— What the task requires —
Below are the records; copy exactly the stretch from the line containing "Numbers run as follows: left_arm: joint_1" through the line containing "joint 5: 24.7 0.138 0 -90", both ends included, and nothing else.

Extracted records
*** Begin section ***

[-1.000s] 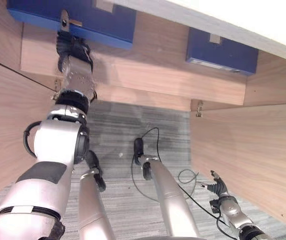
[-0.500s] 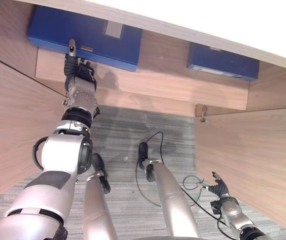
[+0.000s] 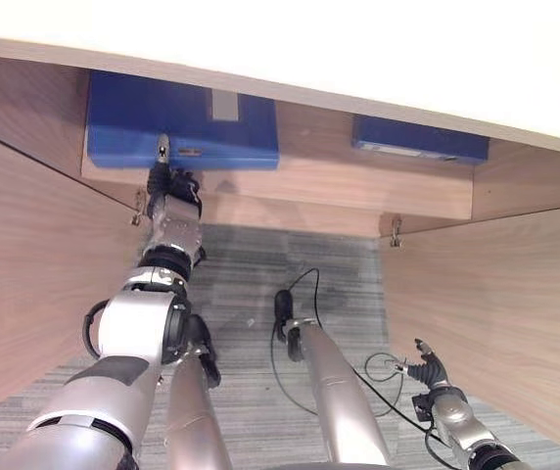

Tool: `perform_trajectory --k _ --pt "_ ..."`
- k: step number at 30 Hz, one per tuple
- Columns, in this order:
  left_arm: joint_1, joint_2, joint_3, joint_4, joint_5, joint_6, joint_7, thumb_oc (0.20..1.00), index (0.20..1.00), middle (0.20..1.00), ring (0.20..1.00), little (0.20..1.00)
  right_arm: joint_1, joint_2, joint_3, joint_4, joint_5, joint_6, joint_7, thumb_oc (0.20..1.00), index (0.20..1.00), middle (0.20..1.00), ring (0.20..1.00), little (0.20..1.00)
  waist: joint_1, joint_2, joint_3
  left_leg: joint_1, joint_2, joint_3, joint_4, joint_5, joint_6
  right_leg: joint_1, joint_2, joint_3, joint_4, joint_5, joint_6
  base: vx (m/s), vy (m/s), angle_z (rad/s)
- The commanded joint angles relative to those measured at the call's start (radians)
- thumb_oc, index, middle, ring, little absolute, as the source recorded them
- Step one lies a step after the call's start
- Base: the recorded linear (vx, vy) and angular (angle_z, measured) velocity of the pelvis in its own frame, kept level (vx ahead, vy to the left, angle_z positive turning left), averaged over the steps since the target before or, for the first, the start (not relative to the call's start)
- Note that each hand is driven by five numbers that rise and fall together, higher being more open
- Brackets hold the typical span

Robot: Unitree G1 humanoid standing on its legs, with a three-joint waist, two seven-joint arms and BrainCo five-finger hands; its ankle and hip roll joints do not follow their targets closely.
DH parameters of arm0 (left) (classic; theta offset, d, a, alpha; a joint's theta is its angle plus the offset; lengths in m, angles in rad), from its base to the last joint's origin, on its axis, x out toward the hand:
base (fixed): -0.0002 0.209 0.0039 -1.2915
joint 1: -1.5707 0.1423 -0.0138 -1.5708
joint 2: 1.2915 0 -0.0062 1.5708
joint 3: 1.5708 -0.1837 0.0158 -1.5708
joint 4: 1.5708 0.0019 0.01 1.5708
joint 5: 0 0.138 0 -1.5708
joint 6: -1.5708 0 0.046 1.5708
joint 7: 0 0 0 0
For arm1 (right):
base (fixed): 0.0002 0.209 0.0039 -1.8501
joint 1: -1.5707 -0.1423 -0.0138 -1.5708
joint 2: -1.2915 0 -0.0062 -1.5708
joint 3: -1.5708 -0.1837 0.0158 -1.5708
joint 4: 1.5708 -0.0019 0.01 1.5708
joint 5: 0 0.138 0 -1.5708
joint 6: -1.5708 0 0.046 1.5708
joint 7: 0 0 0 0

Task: Put the empty folder in the office cabinet

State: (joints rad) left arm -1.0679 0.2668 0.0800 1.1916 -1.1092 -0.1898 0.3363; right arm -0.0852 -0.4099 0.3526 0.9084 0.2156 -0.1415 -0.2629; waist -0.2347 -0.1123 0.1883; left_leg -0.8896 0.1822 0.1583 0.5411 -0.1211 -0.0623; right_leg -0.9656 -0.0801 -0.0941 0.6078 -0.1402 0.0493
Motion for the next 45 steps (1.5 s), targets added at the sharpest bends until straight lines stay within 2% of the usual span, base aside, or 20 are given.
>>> perform_trajectory --k 1,8,20,35,45 --pt "0.029 -0.061 0.050 0.088 0.011 0.068 0.027 1.000 1.000 1.000 1.000 1.000 -0.057 -0.046 -0.012 0.014 0.009 0.012 -0.020 1.000 1.000 1.000 1.000 1.000 -0.026 0.014 0.103 0.114 0.022 -0.071 0.011 -0.125 -0.027 0.036 -0.027 0.045 0.044 -0.027 0.047 -0.03 0.011 0.05" --pt "-0.003 -0.051 0.020 0.075 0.000 0.071 0.014 1.000 1.000 1.000 1.000 1.000 -0.110 -0.040 -0.019 0.065 0.031 0.014 -0.030 1.000 1.000 1.000 1.000 1.000 -0.026 0.022 0.102 0.092 0.018 -0.069 -0.008 -0.108 -0.025 0.028 -0.027 0.039 0.005 0.004 0.056 -0.01 0.004 0.01" --pt "-0.169 0.081 -0.057 0.068 -0.008 0.061 -0.012 1.000 1.000 1.000 1.000 1.000 -0.104 -0.039 -0.030 0.088 0.060 0.001 -0.022 1.000 1.000 1.000 1.000 1.000 -0.039 0.037 0.068 0.050 0.022 -0.074 -0.003 -0.108 -0.020 0.010 -0.030 0.038 -0.030 0.022 0.067 0.00 0.006 -0.01" --pt "-0.274 0.130 -0.124 0.057 -0.015 0.037 -0.027 1.000 1.000 1.000 1.000 1.000 -0.070 -0.038 -0.021 0.047 0.041 0.000 -0.003 1.000 1.000 1.000 1.000 1.000 -0.042 0.036 0.044 0.098 0.010 -0.061 -0.084 -0.079 -0.026 0.052 -0.044 0.031 -0.104 0.056 0.092 0.00 0.003 -0.01" --pt "-0.427 0.205 -0.225 0.016 -0.047 0.003 -0.033 1.000 1.000 1.000 1.000 1.000 -0.071 -0.059 -0.033 0.025 0.047 -0.007 0.010 1.000 1.000 1.000 1.000 1.000 -0.044 0.041 0.029 0.138 -0.001 -0.047 -0.152 -0.051 -0.033 0.089 -0.052 0.025 -0.165 0.083 0.111 0.01 -0.001 0.02"
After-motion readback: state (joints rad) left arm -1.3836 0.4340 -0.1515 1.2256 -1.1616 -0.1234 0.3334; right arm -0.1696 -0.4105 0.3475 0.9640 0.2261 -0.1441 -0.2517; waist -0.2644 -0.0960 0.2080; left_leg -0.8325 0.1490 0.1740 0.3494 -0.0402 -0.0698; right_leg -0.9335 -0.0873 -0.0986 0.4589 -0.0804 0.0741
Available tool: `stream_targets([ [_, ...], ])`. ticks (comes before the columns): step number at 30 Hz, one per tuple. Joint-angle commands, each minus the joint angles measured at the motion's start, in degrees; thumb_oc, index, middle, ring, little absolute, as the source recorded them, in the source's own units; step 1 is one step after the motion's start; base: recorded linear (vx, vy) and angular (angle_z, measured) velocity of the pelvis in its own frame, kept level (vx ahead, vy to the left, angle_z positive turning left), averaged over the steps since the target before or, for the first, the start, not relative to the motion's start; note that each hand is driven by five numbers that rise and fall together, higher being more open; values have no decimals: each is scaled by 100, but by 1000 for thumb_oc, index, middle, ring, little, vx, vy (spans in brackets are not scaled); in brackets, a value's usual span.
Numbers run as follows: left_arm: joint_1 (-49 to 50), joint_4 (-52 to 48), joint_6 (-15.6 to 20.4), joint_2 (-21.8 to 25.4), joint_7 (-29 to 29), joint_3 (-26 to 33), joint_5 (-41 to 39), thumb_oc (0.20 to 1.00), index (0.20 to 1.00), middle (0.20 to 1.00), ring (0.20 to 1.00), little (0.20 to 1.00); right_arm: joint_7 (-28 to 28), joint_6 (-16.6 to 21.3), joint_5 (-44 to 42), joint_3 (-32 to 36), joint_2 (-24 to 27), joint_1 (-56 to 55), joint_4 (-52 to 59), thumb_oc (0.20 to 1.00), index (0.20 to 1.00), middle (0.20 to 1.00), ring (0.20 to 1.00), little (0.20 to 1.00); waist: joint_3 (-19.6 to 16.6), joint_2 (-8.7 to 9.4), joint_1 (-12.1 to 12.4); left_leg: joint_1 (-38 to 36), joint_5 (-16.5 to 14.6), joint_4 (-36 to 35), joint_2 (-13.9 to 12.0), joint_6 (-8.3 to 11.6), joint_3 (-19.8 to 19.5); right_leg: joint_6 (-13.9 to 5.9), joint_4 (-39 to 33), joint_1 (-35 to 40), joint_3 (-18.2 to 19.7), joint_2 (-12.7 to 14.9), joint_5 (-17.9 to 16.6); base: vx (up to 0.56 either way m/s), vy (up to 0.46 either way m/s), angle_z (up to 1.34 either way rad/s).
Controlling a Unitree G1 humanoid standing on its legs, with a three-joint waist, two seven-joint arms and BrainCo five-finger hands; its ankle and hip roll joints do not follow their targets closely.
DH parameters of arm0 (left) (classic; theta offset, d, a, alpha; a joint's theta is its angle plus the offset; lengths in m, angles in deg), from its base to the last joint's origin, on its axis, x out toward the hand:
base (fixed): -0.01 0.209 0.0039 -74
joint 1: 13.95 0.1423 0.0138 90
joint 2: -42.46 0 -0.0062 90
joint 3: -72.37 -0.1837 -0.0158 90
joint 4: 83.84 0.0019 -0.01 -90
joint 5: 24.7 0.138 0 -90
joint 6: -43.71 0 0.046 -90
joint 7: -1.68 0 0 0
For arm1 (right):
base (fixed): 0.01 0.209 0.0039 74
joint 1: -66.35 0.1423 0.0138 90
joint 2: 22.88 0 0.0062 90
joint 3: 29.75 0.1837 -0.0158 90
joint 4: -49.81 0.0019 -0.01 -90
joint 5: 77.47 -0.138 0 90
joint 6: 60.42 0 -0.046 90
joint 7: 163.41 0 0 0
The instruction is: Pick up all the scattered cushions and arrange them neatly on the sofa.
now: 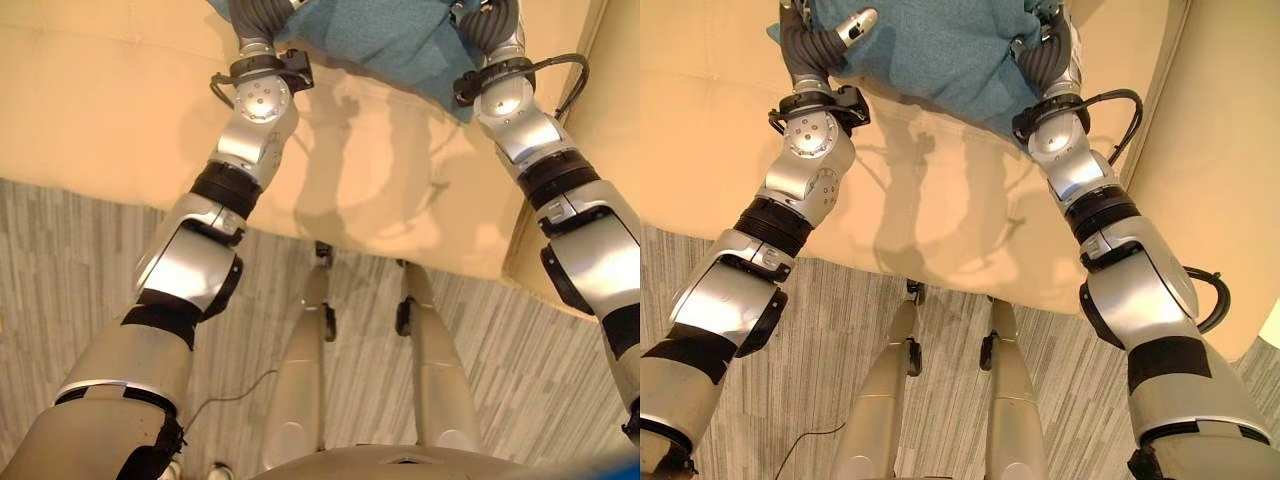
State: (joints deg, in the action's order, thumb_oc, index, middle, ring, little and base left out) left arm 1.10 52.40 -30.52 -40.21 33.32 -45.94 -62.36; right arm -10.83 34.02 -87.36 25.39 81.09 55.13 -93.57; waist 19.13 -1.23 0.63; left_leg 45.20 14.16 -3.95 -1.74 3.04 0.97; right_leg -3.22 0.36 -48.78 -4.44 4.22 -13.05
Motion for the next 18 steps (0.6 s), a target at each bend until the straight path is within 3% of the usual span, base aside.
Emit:
stream_targets([
  [1,-1064,-16,351,-219,-337,-350,76,1000,1000,1000,1000,1000,-286,270,-55,-82,294,1276,-68,200,200,200,200,200,3,91,-209,-249,-149,-105,287,225,-215,-576,-452,337,-15,-15,-96,0,0,0],
  [18,-1023,-258,409,-162,-493,-535,-140,1000,1000,1000,1000,1000,-214,240,-48,-726,1002,1836,-9,200,200,200,200,200,-14,212,-290,-549,-221,-105,274,243,-160,-585,-467,632,-56,-7,-93,0,0,0],
])
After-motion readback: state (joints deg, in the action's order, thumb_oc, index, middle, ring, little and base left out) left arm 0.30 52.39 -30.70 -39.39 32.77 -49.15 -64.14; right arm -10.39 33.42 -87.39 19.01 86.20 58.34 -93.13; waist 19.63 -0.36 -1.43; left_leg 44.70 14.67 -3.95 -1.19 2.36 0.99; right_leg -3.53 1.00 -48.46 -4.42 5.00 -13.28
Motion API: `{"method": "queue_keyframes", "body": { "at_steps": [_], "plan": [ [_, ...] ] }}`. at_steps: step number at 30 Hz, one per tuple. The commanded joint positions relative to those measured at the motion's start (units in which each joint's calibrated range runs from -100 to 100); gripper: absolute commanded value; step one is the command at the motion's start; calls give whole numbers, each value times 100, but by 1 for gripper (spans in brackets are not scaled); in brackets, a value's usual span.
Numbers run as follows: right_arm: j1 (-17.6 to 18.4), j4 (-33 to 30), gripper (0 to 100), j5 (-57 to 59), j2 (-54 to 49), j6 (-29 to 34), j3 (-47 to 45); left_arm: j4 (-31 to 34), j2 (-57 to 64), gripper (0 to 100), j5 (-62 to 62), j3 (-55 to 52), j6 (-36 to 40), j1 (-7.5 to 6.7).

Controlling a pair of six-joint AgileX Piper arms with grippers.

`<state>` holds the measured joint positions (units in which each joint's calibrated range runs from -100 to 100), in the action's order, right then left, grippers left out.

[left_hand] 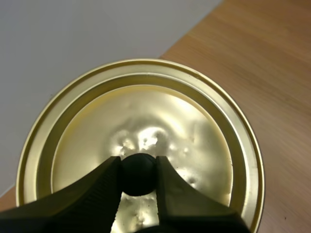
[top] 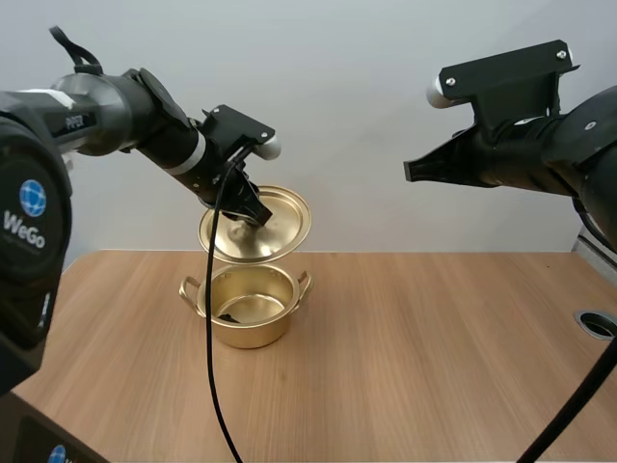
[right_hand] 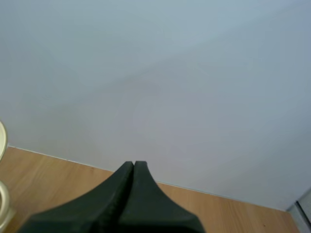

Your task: Open the pot, put the car inside, and close it

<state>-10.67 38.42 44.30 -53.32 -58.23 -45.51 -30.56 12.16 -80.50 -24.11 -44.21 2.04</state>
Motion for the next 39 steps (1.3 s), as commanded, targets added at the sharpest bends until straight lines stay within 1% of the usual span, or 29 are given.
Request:
{"method": "queue_keyframes", "body": {
  "at_steps": [1,3,17,33,39],
  "plan": [
    [-51,-75,0,-434,-52,52,-130,250,-458,0,-150,-1,91,-62],
    [-51,-75,0,-570,-68,52,-217,259,-638,0,-117,-1,100,-62],
    [-51,-86,0,-538,-68,52,-218,385,-1389,0,149,-86,220,-62],
    [-51,-88,0,-538,-27,52,-218,426,-1387,0,1561,-1134,70,-62],
    [-51,-88,0,-538,-27,52,-218,426,-1387,1,1380,-1132,81,-62]
  ]
}}
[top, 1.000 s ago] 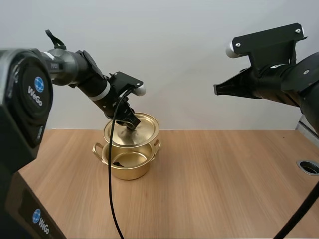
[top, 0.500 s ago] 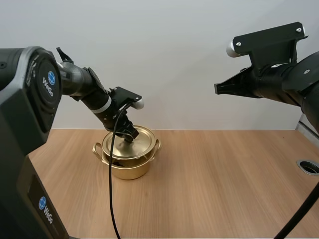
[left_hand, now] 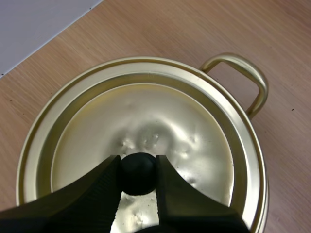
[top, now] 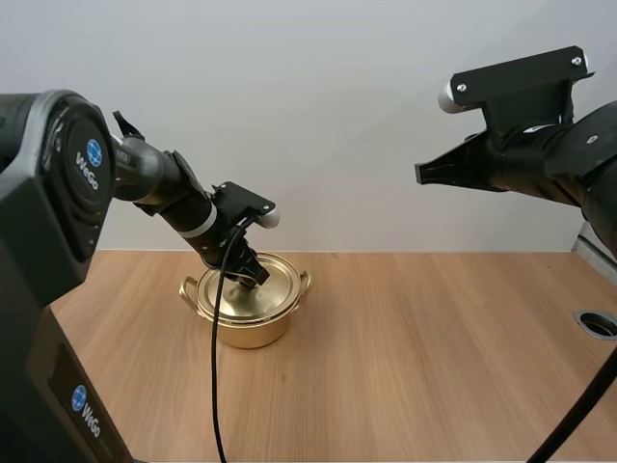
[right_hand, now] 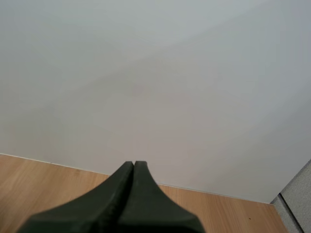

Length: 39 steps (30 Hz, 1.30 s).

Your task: Open the pot, put the car inside, and close it

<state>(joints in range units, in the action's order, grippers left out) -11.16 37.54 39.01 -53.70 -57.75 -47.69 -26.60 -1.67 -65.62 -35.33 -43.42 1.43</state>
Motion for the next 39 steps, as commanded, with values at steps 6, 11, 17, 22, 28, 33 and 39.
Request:
{"method": "queue_keyframes", "body": {
  "at_steps": [6,11,17,22,28,33,39],
  "plan": [
    [-1,0,0,-9,11,4,0,30,134,43,-388,-10,81,-1],
    [-1,0,0,-9,11,4,0,40,254,60,-329,4,210,-1],
    [-1,0,0,-9,11,4,0,-32,645,93,94,3,232,-1],
    [-1,30,0,-9,69,4,0,-378,1304,100,624,3,333,-1],
    [-1,30,0,-9,326,-196,0,-2448,2697,100,330,-326,-240,240],
    [-1,347,0,52,339,-698,0,-3947,4551,100,436,-1161,-850,603],
    [-1,1169,0,350,397,-1463,0,-3813,6768,100,1255,-1991,-623,955]
  ]
}}
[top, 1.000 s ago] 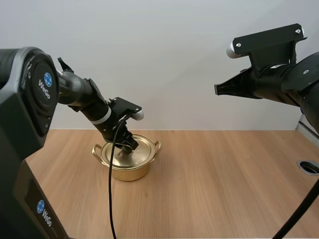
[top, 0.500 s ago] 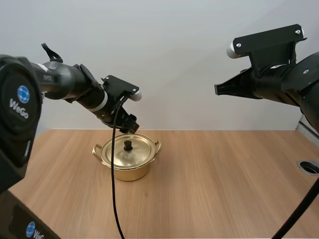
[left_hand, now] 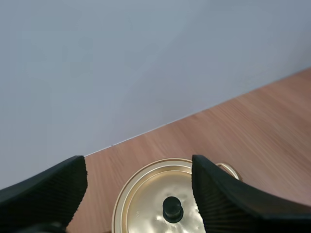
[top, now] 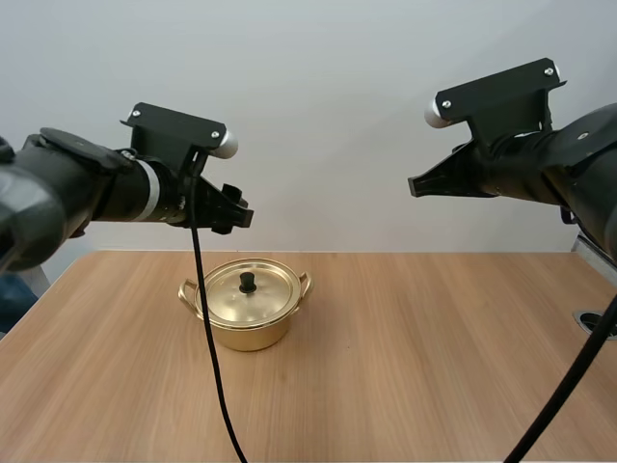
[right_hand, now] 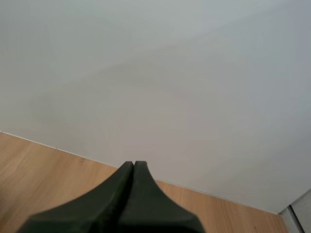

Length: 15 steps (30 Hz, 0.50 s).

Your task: Open the pot, put the car inside, and close it

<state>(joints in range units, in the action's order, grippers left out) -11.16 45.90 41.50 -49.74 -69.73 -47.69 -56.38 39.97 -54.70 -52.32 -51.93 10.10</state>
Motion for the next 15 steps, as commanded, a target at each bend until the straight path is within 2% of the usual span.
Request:
{"method": "queue_keyframes", "body": {
  "at_steps": [1,4,7,10,15],
  "plan": [
    [-1,557,0,236,1,-395,0,-837,2911,100,171,-422,228,135],
    [-1,1113,0,755,1,-785,0,-849,3834,100,-376,-707,171,203],
    [-1,1270,0,973,1,-911,0,-864,4108,100,-1833,-786,4,297],
    [-1,1300,0,871,1,-1167,0,-1058,4121,100,-2878,-786,268,484],
    [-1,1300,0,-35,1,-1277,-29,-1486,4507,100,-2672,-786,1061,795]
  ]
}}
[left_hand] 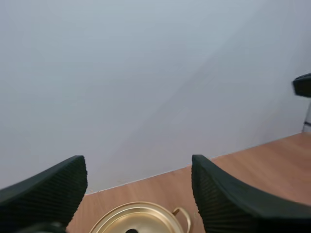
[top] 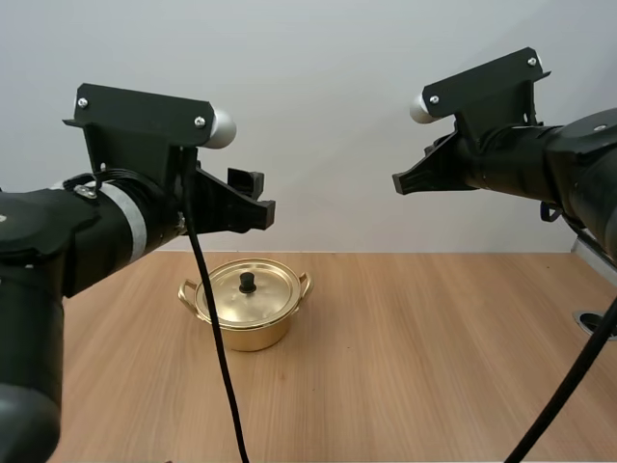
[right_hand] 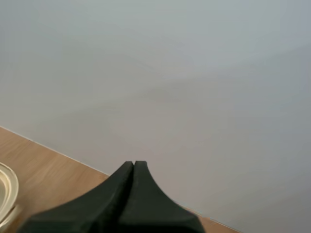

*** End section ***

— Response area —
Numbers run as follows: left_arm: joint_1 (-49 to 50), joint_4 (-52 to 48), joint_6 (-15.6 to 20.4), joint_2 (-21.8 to 25.4), joint_7 (-29 to 29), joint_3 (-26 to 33), joint_5 (-41 to 39), thumb_oc (0.20 to 1.00), index (0.20 to 1.00), middle (0.20 to 1.00), ring (0.20 to 1.00), little (0.20 to 1.00); right_arm: joint_7 (-28 to 28), joint_6 (-16.6 to 21.3), joint_5 (-44 to 42), joint_3 (-32 to 36), joint_2 (-24 to 27), joint_1 (-56 to 55), joint_4 (-52 to 59), thumb_oc (0.20 to 1.00), index (0.20 to 1.00), middle (0.20 to 1.00), ring (0.20 to 1.00), little (0.20 to 1.00); waist: joint_3 (-19.6 to 16.6), joint_2 (-8.7 to 9.4), joint_1 (-12.1 to 12.4); left_leg: joint_1 (-38 to 36), joint_5 (-16.5 to 14.6), joint_4 (-36 to 35), joint_2 (-13.9 to 12.0), joint_6 (-8.3 to 11.6), joint_3 (-19.8 to 19.5); right_leg: joint_6 (-13.9 to 5.9), joint_4 (-39 to 33), joint_1 (-35 to 40), joint_3 (-18.2 to 19.7), joint_2 (-12.7 to 14.9), joint_5 (-17.9 to 16.6); base: vx (up to 0.56 either way m/s), vy (up to 0.46 either way m/s), angle_z (up to 1.34 either way rad/s).
Controlling a Unitree G1 humanoid standing on its legs, with a three-joint waist, two seven-joint arms and BrainCo five-finger hands; its ankle and hip roll joints do not follow their targets closely.
DH parameters of arm0 (left) (classic; theta offset, d, a, alpha; a joint's theta is its angle plus the offset; lengths in m, angles in deg), from its base to the last joint's origin, on its axis, x out toward the hand:
base (fixed): -0.01 0.209 0.0039 -74
joint 1: 13.95 0.1423 0.0138 90
joint 2: -42.46 0 -0.0062 90
joint 3: -72.37 -0.1837 -0.0158 90
joint 4: 83.84 0.0019 -0.01 -90
joint 5: 24.7 0.138 0 -90

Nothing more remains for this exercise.